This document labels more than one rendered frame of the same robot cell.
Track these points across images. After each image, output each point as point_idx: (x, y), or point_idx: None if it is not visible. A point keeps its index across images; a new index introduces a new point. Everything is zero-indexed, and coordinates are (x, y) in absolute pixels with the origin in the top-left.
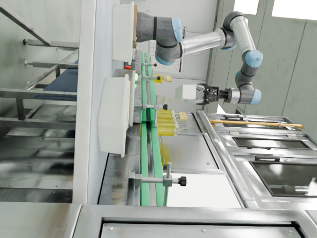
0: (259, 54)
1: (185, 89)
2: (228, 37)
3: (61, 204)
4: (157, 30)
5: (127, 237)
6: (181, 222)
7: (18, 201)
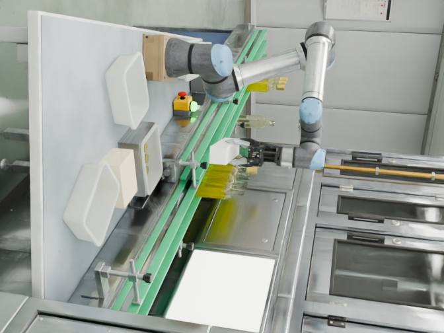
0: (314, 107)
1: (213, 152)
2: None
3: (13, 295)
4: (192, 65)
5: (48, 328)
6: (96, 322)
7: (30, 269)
==========
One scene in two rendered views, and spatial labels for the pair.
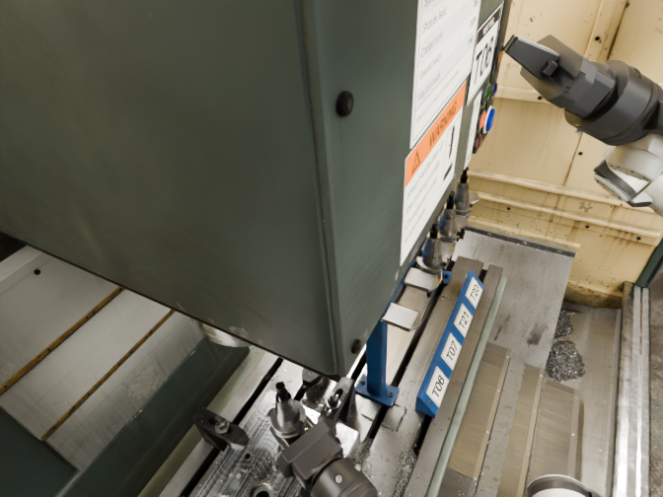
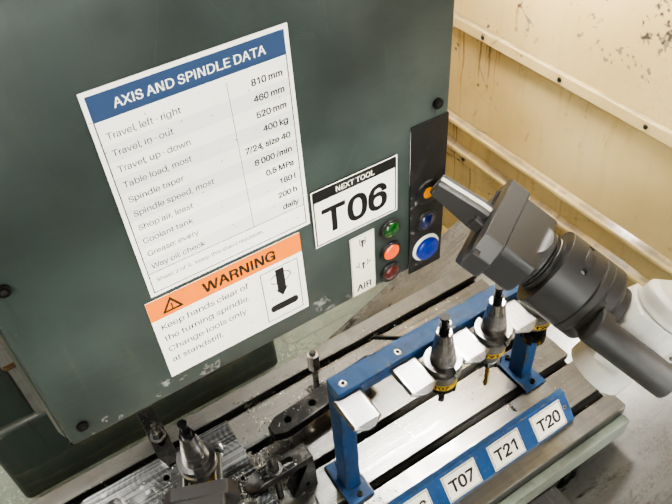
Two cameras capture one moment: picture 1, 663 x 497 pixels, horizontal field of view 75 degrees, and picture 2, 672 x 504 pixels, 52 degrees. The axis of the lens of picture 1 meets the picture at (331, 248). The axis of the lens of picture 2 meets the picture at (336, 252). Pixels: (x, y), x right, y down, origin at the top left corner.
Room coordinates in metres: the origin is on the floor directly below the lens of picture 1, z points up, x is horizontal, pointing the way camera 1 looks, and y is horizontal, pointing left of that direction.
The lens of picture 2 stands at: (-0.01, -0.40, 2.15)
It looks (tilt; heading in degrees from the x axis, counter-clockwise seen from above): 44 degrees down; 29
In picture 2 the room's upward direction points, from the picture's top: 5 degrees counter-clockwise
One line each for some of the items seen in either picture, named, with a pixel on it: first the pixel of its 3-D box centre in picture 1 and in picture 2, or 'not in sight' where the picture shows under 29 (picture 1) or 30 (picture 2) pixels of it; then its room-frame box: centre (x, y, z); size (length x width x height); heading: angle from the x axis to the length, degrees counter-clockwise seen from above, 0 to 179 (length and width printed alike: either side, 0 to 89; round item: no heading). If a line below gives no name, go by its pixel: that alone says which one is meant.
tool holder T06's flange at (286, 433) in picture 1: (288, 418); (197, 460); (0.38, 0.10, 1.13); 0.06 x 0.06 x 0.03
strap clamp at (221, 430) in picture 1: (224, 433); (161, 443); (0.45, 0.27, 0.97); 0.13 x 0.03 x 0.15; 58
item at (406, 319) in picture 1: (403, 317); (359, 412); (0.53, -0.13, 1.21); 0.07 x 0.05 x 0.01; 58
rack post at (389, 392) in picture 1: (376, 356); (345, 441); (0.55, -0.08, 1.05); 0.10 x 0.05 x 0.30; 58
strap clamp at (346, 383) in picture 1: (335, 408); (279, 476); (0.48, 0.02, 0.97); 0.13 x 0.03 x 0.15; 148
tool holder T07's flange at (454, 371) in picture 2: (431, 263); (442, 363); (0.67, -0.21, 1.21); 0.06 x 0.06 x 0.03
==========
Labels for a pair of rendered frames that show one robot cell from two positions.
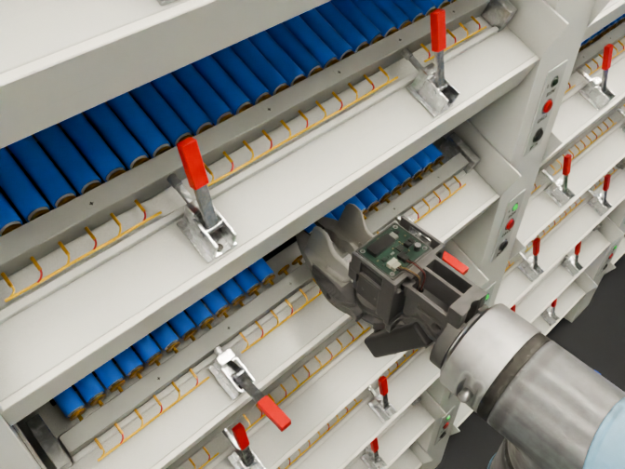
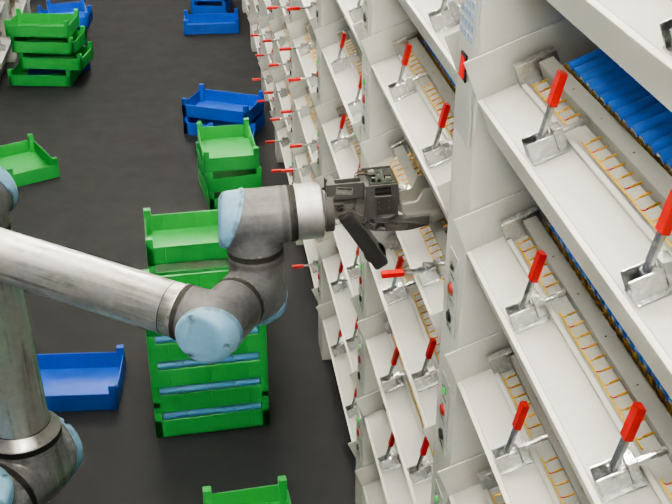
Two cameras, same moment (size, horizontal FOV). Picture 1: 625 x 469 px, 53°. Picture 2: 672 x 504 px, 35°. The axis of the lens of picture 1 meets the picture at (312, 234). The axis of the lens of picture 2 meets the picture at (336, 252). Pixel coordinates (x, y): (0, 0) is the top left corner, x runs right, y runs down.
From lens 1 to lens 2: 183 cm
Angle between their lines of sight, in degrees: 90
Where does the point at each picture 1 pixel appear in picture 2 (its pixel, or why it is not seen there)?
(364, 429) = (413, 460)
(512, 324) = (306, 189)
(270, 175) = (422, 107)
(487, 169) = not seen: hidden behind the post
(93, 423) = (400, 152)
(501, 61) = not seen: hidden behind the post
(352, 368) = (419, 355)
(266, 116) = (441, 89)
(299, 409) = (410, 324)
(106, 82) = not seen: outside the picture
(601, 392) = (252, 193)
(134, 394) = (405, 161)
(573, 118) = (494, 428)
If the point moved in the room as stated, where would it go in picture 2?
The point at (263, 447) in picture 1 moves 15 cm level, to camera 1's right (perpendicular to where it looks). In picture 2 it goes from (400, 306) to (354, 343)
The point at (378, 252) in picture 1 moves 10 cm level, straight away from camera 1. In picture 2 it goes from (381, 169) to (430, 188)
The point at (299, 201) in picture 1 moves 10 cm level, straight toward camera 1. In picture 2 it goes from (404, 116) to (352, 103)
==========
## [EXERCISE AIM]
Above are the records; repeat exactly the lines from the one holding "(573, 118) = (494, 428)" down to the one holding "The point at (299, 201)", end lines included.

## [SOLUTION FOR THIS PROBLEM]
(573, 118) = (494, 428)
If the point moved in the room as stated, where would it go in picture 2?
The point at (263, 447) in picture 1 moves 15 cm level, to camera 1's right (perpendicular to where it looks). In picture 2 it goes from (400, 306) to (354, 343)
The point at (378, 252) in picture 1 moves 10 cm level, straight away from camera 1. In picture 2 it goes from (381, 169) to (430, 188)
The point at (299, 201) in picture 1 moves 10 cm level, straight toward camera 1. In picture 2 it goes from (404, 116) to (352, 103)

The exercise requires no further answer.